Por Antonio Pérez Esclarín*
Me temo que no queremos aprender las lecciones que pretende darnos la naturaleza con la pandemia y, a nivel global, estamos perdiendo la oportunidad de transformar en serio nuestras estructuras mentales, económicas y sociales que destruyen el planeta y condenan a miles de millones de personas a una vida miserable.
Pareciera que no estamos dispuestos a poner la economía al servicio de la vida y no nos interesa comprometernos en la construcción de un mundo más justo y fraternal, donde enfrentemos no sólo la pandemia del coronavirus, sino las de la injusticia, el hambre y la miseria, que ocasionan muchísimos más muertos, algo que pareciera normal y ya no causa alarma ni sobresaltos.

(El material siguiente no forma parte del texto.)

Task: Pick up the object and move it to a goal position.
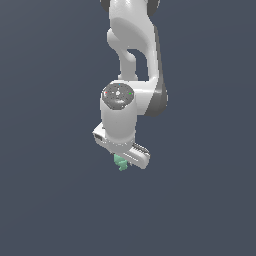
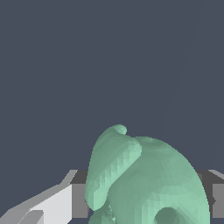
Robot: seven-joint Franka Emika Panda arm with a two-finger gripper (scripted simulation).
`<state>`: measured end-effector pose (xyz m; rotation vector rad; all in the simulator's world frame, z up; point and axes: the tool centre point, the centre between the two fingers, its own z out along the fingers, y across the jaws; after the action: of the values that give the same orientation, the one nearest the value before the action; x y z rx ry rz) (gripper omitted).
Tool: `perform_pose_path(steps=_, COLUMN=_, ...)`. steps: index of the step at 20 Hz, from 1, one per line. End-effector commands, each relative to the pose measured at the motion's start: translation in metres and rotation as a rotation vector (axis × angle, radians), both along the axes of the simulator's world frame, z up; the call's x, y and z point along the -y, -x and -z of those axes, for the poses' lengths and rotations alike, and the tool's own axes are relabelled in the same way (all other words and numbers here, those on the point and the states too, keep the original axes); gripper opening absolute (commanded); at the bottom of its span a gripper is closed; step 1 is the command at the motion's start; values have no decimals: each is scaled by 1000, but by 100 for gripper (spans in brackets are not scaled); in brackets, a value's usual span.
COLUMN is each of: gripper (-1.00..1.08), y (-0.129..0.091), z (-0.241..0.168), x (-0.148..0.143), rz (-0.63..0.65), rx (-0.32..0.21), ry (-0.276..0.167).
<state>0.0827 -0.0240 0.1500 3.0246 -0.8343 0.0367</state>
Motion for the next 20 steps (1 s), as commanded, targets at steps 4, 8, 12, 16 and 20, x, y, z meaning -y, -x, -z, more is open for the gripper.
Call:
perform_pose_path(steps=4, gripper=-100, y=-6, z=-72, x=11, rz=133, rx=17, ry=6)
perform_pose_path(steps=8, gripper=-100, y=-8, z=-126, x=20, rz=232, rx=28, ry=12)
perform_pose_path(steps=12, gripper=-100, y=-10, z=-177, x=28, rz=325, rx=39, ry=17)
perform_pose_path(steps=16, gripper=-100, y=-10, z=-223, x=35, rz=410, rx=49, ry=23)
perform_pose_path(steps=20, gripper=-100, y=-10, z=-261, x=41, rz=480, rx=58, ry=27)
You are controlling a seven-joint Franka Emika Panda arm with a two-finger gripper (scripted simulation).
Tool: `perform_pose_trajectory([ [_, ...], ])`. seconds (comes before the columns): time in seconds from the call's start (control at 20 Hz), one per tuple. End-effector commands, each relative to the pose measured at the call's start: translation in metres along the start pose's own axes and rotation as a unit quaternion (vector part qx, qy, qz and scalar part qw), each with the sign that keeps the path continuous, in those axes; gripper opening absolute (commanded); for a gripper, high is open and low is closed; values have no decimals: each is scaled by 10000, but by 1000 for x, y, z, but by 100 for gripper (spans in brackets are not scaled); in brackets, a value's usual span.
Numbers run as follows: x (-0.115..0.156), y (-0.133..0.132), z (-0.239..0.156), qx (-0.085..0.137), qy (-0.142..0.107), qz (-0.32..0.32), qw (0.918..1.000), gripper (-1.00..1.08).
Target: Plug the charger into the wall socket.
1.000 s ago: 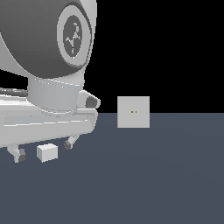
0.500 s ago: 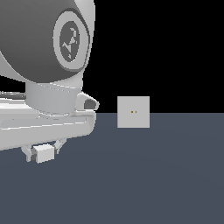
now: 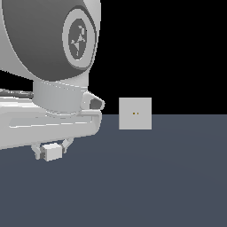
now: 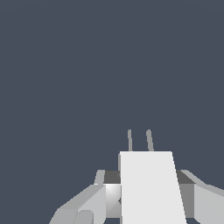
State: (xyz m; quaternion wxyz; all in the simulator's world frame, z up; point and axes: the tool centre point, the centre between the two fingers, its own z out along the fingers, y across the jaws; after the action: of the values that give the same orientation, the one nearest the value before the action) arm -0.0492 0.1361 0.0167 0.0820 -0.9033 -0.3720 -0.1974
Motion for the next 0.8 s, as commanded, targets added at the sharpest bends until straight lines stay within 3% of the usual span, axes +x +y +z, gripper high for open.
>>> perform_pose_trajectory([
  [0.0,-1,14,-7,-98,7,203,9997,-100],
  [0.2,-7,49,-26,-351,17,758,9965,-100],
  [0.35,-17,82,-47,-603,25,1309,9896,-100],
  [0.75,-59,152,-106,-1222,31,2657,9563,-100],
])
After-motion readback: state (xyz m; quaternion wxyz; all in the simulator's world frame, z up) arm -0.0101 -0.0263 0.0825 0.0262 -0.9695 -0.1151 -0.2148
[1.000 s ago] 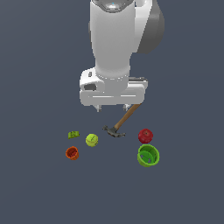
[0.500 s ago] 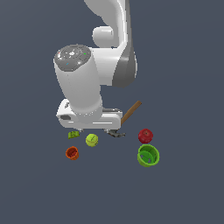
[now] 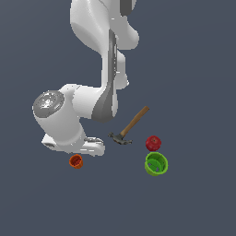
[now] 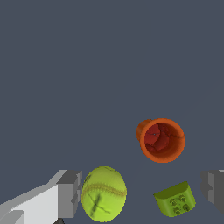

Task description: Pick up a designated object from a clutter of objects.

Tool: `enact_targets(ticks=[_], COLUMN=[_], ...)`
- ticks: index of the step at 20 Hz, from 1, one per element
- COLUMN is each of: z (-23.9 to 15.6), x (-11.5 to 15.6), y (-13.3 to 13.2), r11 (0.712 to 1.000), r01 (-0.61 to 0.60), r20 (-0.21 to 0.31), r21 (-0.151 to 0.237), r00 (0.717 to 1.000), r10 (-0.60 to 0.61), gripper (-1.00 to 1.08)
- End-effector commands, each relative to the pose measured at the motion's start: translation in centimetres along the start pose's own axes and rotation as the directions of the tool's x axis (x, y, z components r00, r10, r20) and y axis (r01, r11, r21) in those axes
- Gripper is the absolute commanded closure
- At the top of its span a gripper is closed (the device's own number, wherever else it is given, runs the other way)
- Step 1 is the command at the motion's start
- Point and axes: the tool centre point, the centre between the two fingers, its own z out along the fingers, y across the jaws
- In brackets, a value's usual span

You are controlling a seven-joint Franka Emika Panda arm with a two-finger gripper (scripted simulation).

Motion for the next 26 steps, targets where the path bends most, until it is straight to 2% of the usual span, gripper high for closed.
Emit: enact_targets(ticks=[1, 10, 17, 26], z=[1.6, 4.6, 5.2, 9.3], x=[0.5, 1.0, 0.9, 0.9], y=[1.5, 4.2, 4.3, 4.4], r11=[1.000, 0.999, 0.999, 0.999], r01=[-0.013, -0.036, -0.037, -0.038], r20=[-0.003, -0.006, -0.004, -0.005], r21=[-0.003, -0.010, -0.010, -0.010], r00=[1.000, 0.999, 0.999, 0.999], r10=[0.013, 0.036, 0.037, 0.037], gripper=[-0.92, -0.92, -0.92, -0.92])
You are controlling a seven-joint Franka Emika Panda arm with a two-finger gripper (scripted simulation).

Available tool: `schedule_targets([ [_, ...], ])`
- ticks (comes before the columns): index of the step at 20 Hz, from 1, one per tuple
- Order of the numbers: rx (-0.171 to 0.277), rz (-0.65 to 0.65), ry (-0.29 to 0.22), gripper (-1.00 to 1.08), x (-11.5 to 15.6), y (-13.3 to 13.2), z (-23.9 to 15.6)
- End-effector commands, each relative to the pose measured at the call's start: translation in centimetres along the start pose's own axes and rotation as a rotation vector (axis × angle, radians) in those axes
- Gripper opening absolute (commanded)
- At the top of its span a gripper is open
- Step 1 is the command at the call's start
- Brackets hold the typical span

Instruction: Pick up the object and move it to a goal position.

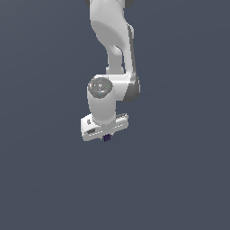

Preferimos seguir dormidos en la inconciencia y en la irresponsabilidad y, a pesar de las advertencias y de los gritos callados del virus, no queremos despertar del sueño de nuestra inconsciencia y de nuestro egoísmo individualista a la verdad de lo que somos, a la vulnerabilidad de nuestras vidas. Despertar al convencimiento de que no podemos caminar solos y aislados, sino que necesitamos unir nuestras fuerzas. Despertar a la sencillez, la humildad y la solidaridad. Despertar a la necesidad de una vida más humana y más justa, vacunarnos contra el egoísmo y la insensibilidad y empezar a contagiar el virus del respeto, la compasión y el amor. Despertar en Venezuela a la necesidad de salir del pasivismo y la resignación y movilizarnos para salir de esta dictadura que nos está matando de hambre y de penuria. Despertar a la propuesta del evangelio que después de dos mil años sigue inédito y no ha penetrado las estructuras políticas, económicas, sociales y culturales.
El evangelio es de una dulzura y sencillez increíbles. Jesús nos trae la Buena Noticia de un Dios Padre-Madre que nos ama entrañablemente y quiere que vivamos como hermanos. El Dios de Jesús no es un dios insensible, ajeno a nuestros problemas, sino que es el Dios de entrañas misericordiosas, con una increíble debilidad por los pobres, por los desvalidos, por los enfermos. Es el Dios del amor incondicional, que nos quiere como a hijos y nunca deja de querernos.
La revelación es más bien develación, ocultamiento: Dios se esconde en un niño que tiembla de frío sobre un pesebre y que enseguida tiene que emigrar porque los poderosos lo buscan para matarlo; en un pobre carpintero de una aldea miserable; en un crucificado que, en medio de terribles sufrimientos, grita su desamparo y, aun así, es capaz de perdonar.
La Buena Noticia que Jesús nos trajo aporta también una increíble novedad sobre el hombre. La plenitud humana no se encuentra en el poder, el dinero, la fama, sino en el servicio y el amor. Seguir a Jesús es proseguir su misión de construir un mundo justo y fraternal. Para seguir a Jesús hay que estar dispuesto a caminar hacia abajo, al encuentro del pobre, del desvalido, del marginado, del contagiado, del despreciado; combatir las estructuras injustas y opresivas que impiden la vida, trabajar sin descanso para que la sociedad se humanice.
Jesús nos enseñó que Dios se oculta y se revela en el contagiado, en el enfermo, en el hambriento, en el necesitado. Sólo es posible llegar a Dios mediante el servicio al hermano. Si creemos que el evangelio sigue siendo Buena Noticia para Venezuela y el mundo, los cristianos debemos tener el valor para proponerlo con entusiasmo.
¿Qué pasaría en Venezuela y en el mundo si empezáramos a tomar en serio el evangelio?